:: ASSIGNED TASK ::
Each entry should be duplicated verbatim; its pictures should not be.

(Stored dataset items)
★ ★ ★ ★ ★
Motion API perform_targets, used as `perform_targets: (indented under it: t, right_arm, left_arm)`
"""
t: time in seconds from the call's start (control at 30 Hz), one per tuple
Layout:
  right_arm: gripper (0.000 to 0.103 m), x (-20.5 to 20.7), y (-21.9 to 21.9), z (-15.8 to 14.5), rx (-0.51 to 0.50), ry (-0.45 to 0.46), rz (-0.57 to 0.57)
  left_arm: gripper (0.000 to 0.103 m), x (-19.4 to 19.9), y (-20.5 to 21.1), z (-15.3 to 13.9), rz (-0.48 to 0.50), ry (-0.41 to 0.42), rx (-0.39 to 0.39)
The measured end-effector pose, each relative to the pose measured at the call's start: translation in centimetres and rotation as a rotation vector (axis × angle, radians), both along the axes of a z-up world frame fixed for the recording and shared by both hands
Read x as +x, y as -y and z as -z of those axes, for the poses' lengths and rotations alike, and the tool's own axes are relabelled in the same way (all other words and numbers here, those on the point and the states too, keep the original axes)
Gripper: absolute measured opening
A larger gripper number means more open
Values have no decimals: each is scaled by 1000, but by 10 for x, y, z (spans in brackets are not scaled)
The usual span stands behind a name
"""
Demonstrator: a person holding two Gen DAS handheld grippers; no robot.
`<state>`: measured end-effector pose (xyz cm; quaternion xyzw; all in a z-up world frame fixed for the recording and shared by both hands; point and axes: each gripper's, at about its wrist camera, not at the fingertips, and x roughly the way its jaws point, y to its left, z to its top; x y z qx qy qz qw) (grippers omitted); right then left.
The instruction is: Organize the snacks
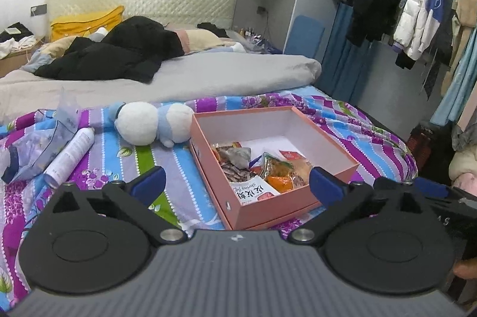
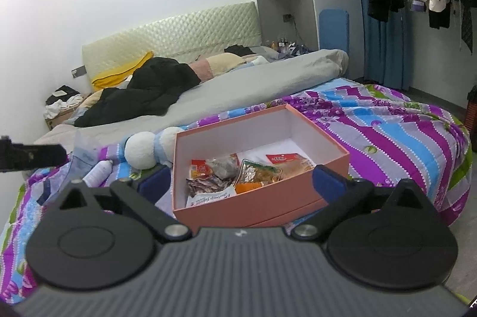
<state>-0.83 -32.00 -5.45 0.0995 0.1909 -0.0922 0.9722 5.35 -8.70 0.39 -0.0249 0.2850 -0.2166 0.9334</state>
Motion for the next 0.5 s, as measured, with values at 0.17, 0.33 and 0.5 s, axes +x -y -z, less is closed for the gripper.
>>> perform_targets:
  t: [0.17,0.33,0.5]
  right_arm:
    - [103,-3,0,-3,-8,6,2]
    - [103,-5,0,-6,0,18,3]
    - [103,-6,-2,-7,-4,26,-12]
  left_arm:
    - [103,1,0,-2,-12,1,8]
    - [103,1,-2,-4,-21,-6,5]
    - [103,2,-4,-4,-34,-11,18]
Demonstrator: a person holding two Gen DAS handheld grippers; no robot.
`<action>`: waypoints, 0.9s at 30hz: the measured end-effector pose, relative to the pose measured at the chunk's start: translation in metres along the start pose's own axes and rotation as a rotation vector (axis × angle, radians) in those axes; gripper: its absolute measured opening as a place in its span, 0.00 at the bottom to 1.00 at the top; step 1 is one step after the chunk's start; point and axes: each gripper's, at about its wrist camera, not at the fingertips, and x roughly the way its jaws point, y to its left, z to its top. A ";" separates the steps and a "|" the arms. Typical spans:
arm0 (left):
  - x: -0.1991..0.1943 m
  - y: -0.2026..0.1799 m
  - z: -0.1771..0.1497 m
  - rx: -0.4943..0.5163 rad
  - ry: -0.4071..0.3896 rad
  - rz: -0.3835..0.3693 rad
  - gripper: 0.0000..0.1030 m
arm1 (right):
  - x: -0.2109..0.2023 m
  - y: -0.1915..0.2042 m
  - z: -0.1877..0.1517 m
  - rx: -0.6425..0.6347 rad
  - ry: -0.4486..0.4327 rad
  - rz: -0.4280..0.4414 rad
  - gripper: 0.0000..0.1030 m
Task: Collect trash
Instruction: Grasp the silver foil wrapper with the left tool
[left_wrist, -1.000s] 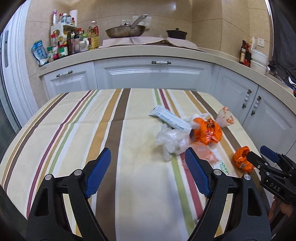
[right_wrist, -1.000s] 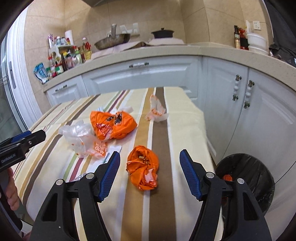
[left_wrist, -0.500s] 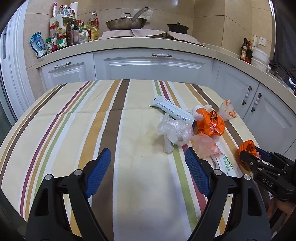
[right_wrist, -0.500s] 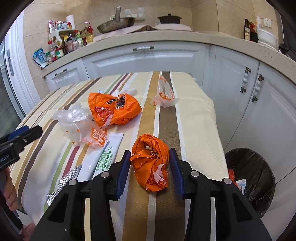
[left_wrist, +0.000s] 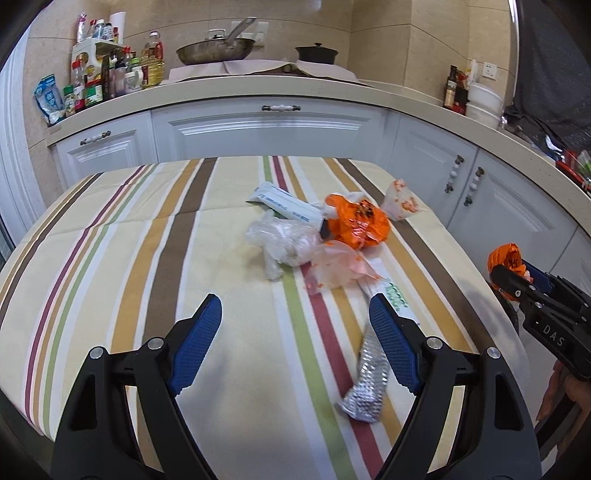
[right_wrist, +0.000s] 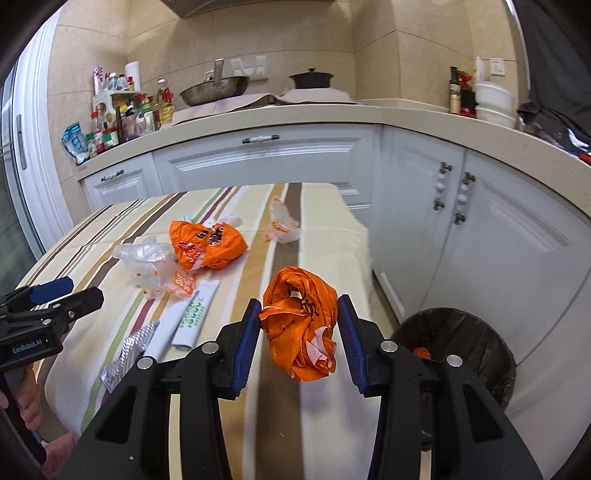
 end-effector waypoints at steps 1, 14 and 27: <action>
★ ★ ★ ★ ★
:: RESPONSE TO THIS TASK ::
Motion API perform_targets, used as `perform_targets: (indented under it: t, right_arm, left_arm)`
"""
t: time in seconds from the call's start (control at 30 Hz), one per tuple
Layout:
  right_arm: gripper (0.000 to 0.103 m), x (-20.5 to 20.7), y (-21.9 to 21.9), z (-15.8 to 14.5), rx (-0.51 to 0.50), ry (-0.45 to 0.46), rz (-0.57 to 0.57)
  left_arm: gripper (0.000 to 0.103 m), x (-19.4 to 19.9), y (-20.5 to 21.1), z (-15.3 to 13.9), rz (-0.48 to 0.50), ry (-0.41 to 0.42), rx (-0.39 to 0.39)
The measured end-effector pose, each relative to the pose measured at the call's start: translation in centimetres and rotation as a rotation vector (axis × angle, radians), both along the axes of a z-up world frame fixed for the recording and shared by both hands
Read x as +x, y as -y and z as -z of those axes, for the poses' lengths and rotations alike, and the tool's own axes are relabelled in the same way (all other words and numbers here, those on the point and the states too, keep the original axes)
Gripper: absolute measured opening
A larger gripper number means more open
Values have no decimals: each is scaled by 1000, but by 10 for x, y, z (spans in brackets are not scaled)
The usual span stands behind a name
"""
Demonstrator: a person holding two Gen DAS handheld grippers; no robot.
`<state>`: measured end-effector pose (xyz cm; quaternion xyzw; all in a z-up world frame fixed for the recording and shared by both hands; point and axes: each gripper's, at about its wrist camera, not at the fingertips, and x roughly the way its jaws point, y to its left, z to its top; x y z qx qy qz qw) (grippers omitted); right then left.
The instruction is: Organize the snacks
<state>-0.83 -32.00 -5.45 0.0995 0.1909 -0.0922 0.9722 5.35 -8.70 0.39 -0.0249 0.2850 -0.2166 0.9334</state>
Motion for the next 0.5 s, as measured, with values at 0.17, 0.33 and 0.5 s, axes +x -y -z, less is closed for the gripper.
>>> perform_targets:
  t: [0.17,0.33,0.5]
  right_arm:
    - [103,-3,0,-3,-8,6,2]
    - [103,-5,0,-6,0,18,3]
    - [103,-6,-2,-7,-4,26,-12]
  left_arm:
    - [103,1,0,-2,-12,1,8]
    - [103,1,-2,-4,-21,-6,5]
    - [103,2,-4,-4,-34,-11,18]
Demonstrator: a person holding two Gen DAS handheld grippers; no robot.
`<action>`: waypoints, 0.9s at 30hz: the measured end-effector pose, relative to the pose measured at the chunk's start: translation in metres along the start pose's own axes and rotation as a rotation vector (axis × angle, radians) in those axes; gripper: its absolute measured opening as a place in its span, 0.00 at the bottom to 1.00 at the top; step 1 is one step after the chunk's start; point and axes: each gripper's, at about its wrist camera, not at the fingertips, and x roughly the way its jaws point, y to its left, z to its top. A ";" separates the steps and a "|" the arms. Typical spans:
arm0 (left):
  - x: -0.1991..0.1943 m
  - y: -0.2026..0.1799 m
  - z: -0.1771..0.1497 m
  - rx: -0.4943..0.5163 rad
  - ry: -0.4071..0.3896 rad
  - rz: -0.3835..0.3693 rad
  - gripper: 0.0000..0.1030 m
arm1 (right):
  - x: -0.2109..0.2023 m
  - y: -0.1915..0.2042 m
  - z: -0.1877..0.1517 m
  - rx: -0.6425..0.6347 rad
  - ry: -0.4486..0.4327 rad
  - rz: -0.4280..0.4414 rad
  - gripper: 0.0000..0.1030 m
Task: Collect trash
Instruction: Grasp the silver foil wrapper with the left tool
[left_wrist, -1.000s] 
[right_wrist, -1.000s] 
[left_wrist, -0.500s] 
[right_wrist, -0.500s] 
[left_wrist, +0.000s] 
[right_wrist, +0.000s] 
 end-effector waypoints at steps 1, 14 and 27: <action>

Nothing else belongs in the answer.